Collected material:
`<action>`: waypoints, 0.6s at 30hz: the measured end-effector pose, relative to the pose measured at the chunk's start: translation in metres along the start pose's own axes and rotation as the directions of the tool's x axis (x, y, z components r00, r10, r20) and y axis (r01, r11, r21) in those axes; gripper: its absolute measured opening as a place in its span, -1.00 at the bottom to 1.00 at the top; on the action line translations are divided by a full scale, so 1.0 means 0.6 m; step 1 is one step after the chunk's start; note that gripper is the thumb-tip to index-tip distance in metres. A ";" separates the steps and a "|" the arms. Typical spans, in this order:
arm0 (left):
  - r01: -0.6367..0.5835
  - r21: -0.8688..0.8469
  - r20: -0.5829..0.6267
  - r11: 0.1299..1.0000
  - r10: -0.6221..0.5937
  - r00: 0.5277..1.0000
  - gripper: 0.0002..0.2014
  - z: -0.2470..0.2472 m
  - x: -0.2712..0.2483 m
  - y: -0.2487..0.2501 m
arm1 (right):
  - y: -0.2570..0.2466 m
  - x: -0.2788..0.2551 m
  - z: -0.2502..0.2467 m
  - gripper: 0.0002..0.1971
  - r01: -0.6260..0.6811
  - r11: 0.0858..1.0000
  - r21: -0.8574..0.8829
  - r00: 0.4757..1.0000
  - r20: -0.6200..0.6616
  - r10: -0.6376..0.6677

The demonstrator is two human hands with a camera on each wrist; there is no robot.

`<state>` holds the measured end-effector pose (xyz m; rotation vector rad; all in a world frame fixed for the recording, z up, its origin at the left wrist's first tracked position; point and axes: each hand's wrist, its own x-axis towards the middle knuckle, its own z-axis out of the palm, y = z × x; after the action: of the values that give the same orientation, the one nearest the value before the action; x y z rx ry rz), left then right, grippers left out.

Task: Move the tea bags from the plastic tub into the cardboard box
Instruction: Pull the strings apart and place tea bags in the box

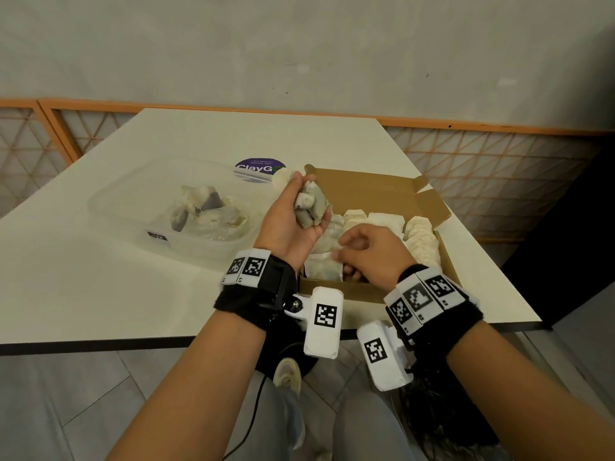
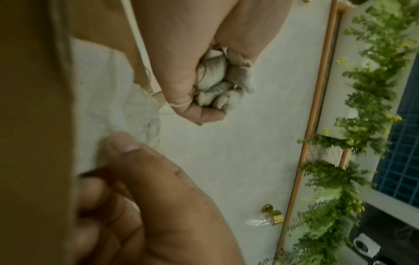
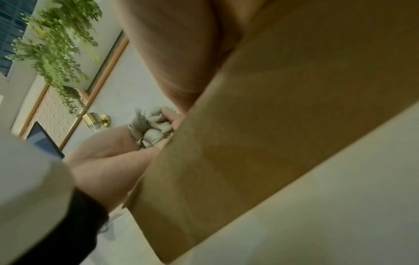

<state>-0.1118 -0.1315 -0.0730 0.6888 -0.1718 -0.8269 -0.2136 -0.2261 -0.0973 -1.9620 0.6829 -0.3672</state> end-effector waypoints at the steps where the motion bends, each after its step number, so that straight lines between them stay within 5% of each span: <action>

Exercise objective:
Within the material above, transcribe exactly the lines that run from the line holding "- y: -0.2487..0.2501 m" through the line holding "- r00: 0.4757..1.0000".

Written answer:
  - y: -0.2487..0.2501 m
arm1 (right):
  - y: -0.2570..0.2466 m
  - x: -0.2788..0.2551 m
  - z: -0.2502..0.2467 m
  - gripper: 0.0002..0.1971
  - r01: -0.6260..0.6811
  - r11: 0.0858..1.0000
  - r21: -0.8574..0.8829
  - r00: 0.4757..1.0000

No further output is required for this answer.